Improving programming speed

Bryght-Richard · Postby **Bryght-Richard** » Tue Jun 04, 2024 7:26 pm

We're using ESP32-S3-WROOM-1, N16R8. I've increased the baud-rate to 1000000, adjusted flash-mode to QSPI/QIO, and our ~3.5 megabyte firmware takes roughly 40 seconds to program our PCB with a single esptool.py call. Example partition result:

Code: Select all

Compressed 3396656 bytes to 1390603...
Wrote 3396656 bytes (1390603 compressed) at 0x00220000 in 22.9 seconds (effective 1189.0 kbit/s)...
Hash of data verified.

Increasing the baud rate further does not seem to improve programming time, do you think our programming process is limited by the QSPI flash programming rate, and not the UART?

Also, I tried using DFU-mode for programming, but it took much longer, several minutes. I was hoping that using USB-DFU might be faster - is there a way to improve this?

If you've got a high volume product in production, what are you using for programming? Do you see anything I've missed? Thank you.

RandomInternetGuy · Postby **RandomInternetGuy** » Wed Jun 05, 2024 3:00 pm

You can play some games like using multiple partitions and keeping the part of your code that you're not constantly changing (e.g. resources) in another partition that you don't reload on each build. For example, put your .png files in a LittleFS and just don't keep reloading them all the time.

An appreciable part of that time is the sector erasing of the flash (remember, you can only set bits but not clear them - or vice versa - so you really do have to do a sector clear on the entire flash when reprogramming) so tinkering with bit rate just doesn't help much beyond 921.600 or so. There are combinations that claim to do 2mbps, but the additional spaces "between the bits" dominates the time so it's not like it really doubles the experience.

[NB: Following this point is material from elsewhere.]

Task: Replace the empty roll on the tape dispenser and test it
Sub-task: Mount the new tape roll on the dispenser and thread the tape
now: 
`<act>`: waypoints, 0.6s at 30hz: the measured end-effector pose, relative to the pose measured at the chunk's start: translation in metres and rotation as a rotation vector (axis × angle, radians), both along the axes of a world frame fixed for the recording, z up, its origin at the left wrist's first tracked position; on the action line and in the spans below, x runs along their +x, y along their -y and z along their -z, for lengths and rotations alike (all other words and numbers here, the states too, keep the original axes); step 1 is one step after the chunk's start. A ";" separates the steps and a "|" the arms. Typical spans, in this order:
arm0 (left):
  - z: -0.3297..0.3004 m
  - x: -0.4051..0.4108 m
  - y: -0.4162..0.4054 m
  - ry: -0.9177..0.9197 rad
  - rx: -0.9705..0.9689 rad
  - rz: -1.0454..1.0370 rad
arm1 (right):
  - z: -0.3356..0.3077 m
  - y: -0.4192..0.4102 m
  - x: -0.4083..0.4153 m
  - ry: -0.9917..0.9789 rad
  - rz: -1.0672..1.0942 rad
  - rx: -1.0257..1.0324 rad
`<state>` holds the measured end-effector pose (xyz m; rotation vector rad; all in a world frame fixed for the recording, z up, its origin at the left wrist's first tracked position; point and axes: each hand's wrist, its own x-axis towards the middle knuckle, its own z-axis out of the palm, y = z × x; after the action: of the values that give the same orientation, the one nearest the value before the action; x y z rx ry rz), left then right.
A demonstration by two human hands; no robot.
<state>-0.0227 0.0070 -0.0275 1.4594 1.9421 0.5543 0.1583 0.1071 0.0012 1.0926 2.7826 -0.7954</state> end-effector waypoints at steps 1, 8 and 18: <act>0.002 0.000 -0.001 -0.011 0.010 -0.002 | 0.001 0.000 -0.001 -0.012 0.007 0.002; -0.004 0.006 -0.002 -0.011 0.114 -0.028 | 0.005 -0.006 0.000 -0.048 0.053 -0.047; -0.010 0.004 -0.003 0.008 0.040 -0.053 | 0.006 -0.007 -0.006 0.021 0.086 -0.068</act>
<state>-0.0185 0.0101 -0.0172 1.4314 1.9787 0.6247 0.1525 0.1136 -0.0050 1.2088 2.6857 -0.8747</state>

On other SOCs, I've had good luck using JTAG to just blast the image right into RAM but that's pretty fragile if you have code that normally stores constant (read-only) data in flash. It's probably possible to fiddle with the ilnker scripts and the JTAG config and create such an environment (esp. if you have something like an 8MB OSPI part where RAM is fast and "plentiful") but at some point, you're not running what you're actually shipping so you have to be cautious about exotic build configurations. I've not tried it on ESP32, but it's definitely possible on other SOCs I've used. If you're used to other systems where everything is stored in flash and then copied to RAM to boot and run (e.g. IDT/MIPS, most embedded RISC-V parts, or, I think, STM32) you basically "just" need to create the second half of the memory configuration after the big memcpy and before the jump to the RAM image you just created/copied/uncompressed.

The Legacy ESP32s also have a landmine of goofy rules about what memory can be used for what purposes, so defining the right linker maps might not be trivial.

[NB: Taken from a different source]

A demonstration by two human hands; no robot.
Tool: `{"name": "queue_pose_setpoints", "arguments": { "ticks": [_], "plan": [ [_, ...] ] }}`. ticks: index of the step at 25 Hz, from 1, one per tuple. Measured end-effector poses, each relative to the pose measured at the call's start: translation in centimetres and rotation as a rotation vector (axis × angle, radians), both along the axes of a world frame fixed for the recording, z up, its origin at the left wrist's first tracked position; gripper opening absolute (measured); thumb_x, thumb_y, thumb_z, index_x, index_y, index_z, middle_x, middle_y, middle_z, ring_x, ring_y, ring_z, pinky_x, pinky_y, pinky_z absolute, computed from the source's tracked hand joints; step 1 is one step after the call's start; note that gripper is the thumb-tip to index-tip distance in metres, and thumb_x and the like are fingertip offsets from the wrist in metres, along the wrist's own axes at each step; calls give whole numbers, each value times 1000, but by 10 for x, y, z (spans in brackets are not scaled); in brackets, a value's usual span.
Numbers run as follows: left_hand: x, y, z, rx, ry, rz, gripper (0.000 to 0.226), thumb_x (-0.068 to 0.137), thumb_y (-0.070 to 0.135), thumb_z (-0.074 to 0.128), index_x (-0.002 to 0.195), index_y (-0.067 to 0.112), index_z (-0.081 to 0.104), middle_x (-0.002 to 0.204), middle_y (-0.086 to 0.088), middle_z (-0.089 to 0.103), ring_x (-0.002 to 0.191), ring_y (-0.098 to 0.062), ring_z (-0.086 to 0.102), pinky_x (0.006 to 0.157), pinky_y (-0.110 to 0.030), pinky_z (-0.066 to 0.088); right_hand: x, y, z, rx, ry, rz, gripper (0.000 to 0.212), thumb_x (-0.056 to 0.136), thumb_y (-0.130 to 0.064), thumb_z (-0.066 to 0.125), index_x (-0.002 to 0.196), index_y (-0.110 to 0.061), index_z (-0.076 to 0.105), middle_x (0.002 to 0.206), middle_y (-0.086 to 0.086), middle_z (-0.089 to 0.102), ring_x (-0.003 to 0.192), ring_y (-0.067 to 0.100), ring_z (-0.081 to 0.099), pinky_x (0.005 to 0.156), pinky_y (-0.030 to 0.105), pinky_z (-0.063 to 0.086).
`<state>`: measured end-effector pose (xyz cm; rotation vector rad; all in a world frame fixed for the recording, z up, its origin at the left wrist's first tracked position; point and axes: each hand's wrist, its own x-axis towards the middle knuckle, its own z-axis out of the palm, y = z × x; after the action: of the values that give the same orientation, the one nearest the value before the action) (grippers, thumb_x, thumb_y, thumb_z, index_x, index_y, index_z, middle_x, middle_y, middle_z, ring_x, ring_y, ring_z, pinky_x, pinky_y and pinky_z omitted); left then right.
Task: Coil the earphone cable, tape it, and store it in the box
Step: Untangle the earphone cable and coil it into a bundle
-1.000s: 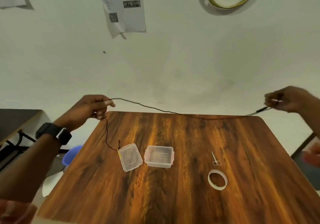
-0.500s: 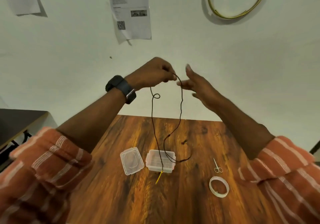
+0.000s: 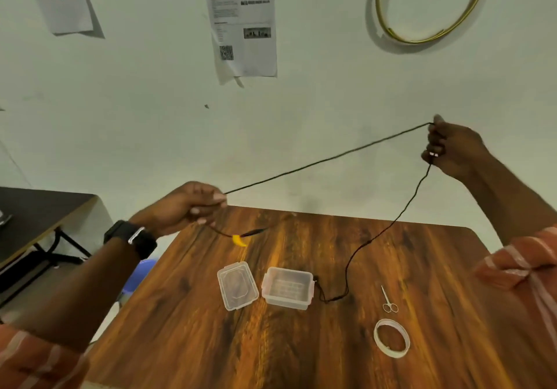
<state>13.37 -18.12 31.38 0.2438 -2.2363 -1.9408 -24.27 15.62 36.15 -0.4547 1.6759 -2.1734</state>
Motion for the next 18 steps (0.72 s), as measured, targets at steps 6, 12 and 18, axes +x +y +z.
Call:
{"name": "queue_pose_setpoints", "arguments": {
  "ticks": [6, 12, 18],
  "plan": [
    [60, -42, -30, -6, -170, 66, 58, 64, 50, 87, 83, -2, 69, 50, -5, 39, 44, -18, 44, 70, -44, 41, -19, 10, -46, 67, -179, -177, 29, 103, -22, 43, 75, -23, 51, 39, -11, 39, 48, 9, 32, 99, 40, 48],
    [26, 0, 5, 635, 38, -280, 34, 102, 22, 46, 121, -3, 56, 69, -3, 46, 52, -11, 36, 50, -27, 40, 25, -25, -64, 581, 275, -153, 45, 95, -56, 45, 85, -16, 63, 79, 2, 74, 85, 25, 64, 75, 34, 47],
    [-66, 80, 34, 483, 54, -355, 48, 88, -9, 33, 134, -10, 45, 94, -10, 61, 61, -9, 50, 40, -15, 36, 172, -86, -22, 314, 509, 529, 67, 88, -59, 49, 144, -22, 40, 111, -8, 67, 108, 8, 61, 100, 25, 44]
  ]
}}
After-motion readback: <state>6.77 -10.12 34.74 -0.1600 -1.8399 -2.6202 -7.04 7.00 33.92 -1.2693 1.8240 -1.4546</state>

Depending on the type of development you're doing, it might also be possible to use the QEMU simulator and run your code on a beefy virtualized host, but if you're doing any real amount of hardware twiddling - which is kind of the point of these parts - I just can't imagine that working well. Here's your chance to earn valuable internet points and be the hero of your peers!

Regardless if you implement the 'copy to memory' mode or not, to make it rock, you really have to get out of erasing and rewriting flash as much as you can. There may be an awesome tutorial on how to do this, but a cursory search - even thinking I know most of the key words - doesn't turn up a great HOWTO on this topic, so there's probably an opportunity to improve the ESP32 world if you'd sit down for a weekend and really work through it all and document it for the world's ESP32 developers.

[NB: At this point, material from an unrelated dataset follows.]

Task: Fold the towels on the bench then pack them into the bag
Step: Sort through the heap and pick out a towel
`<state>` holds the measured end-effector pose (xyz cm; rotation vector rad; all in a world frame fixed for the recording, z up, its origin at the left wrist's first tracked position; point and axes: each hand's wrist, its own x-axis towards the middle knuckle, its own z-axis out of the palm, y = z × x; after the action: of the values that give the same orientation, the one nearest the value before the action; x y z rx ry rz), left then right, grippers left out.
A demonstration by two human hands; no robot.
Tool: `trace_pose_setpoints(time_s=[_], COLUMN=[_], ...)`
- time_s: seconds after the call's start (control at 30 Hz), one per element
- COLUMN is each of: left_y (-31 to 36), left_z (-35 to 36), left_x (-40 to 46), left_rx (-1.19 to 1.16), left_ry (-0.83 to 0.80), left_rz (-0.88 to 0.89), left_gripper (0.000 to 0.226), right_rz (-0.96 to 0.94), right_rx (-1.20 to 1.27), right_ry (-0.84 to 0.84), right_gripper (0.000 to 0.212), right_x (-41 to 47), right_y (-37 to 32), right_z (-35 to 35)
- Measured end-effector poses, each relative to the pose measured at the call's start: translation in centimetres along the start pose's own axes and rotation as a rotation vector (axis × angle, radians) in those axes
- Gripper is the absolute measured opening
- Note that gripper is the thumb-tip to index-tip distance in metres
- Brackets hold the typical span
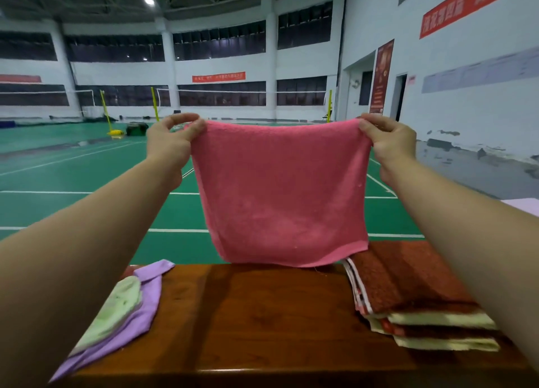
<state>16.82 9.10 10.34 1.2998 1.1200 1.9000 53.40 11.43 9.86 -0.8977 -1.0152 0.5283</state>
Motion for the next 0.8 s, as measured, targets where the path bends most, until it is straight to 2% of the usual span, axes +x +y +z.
trace_pose_setpoints(time_s=[0.23,0.33,0.57,0.8], left_y=[-0.3,-0.5,-1.2,-1.4], left_z=[-1.1,-1.5,-1.9,-0.9], left_x=[0.5,1.1,3.7,8.3], left_rx=[-0.137,-0.099,-0.038,0.159], left_ry=[0.083,0.017,-0.14,0.031], left_rz=[-0.077,-0.061,-0.119,-0.072], left_gripper=[0.014,0.012,0.025,0.02], right_rz=[0.007,0.027,0.024,0.005], right_rx=[-0.017,0.036,0.058,0.0], right_ry=[0.061,0.032,-0.039,-0.038], right_gripper=[0.019,0.019,0.021,0.023], right_x=[-1.0,-1.2,-0.7,2.0], right_y=[-0.2,-0.2,0.9,1.8], right_z=[0.4,1.0,2.8,4.0])
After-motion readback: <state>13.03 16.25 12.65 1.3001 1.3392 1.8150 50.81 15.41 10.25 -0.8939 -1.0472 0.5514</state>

Personally, I just try to write as much C++ as I can that I can unit test on a Real Computer so when I build it for ESP32, I then have some reasonable expectations of not being in a save-build-run loop.

Bryght-Richard · Postby **Bryght-Richard** » Wed Jun 05, 2024 4:04 pm

I should've clarified, I'm mostly interested from a production-programming focus. But your ideas for development are quite helpful too!

I'm afraid that a large part of our factory programming time consists of the NOR erasing, and the NOR programming, and if so there may not be must else to optimize.

Postby **ESP_Sprite** » Fri Jun 07, 2024 1:00 am

The 'zen' answer is that programming goes fastest if you don't do it at all. More down to earth, given a certain MOQ, you can order ESP modules from Espressif that are pre-programmed with whatever code you wish; we handle the programming for you. If you're interested, suggest you ask sales@espressif.com for more details.

Bryght-Richard · Postby **Bryght-Richard** » Tue Jun 11, 2024 4:26 pm

Thank you ESP_Sprite. We're also considering per-device flash encryption, so it seems like for our case pre-programming might not help too much if we have to re-encrypt the flash, which might take a similar amount of time? Each device passes through a programming and test station, so for now, the station does both jobs. But we'll consider this.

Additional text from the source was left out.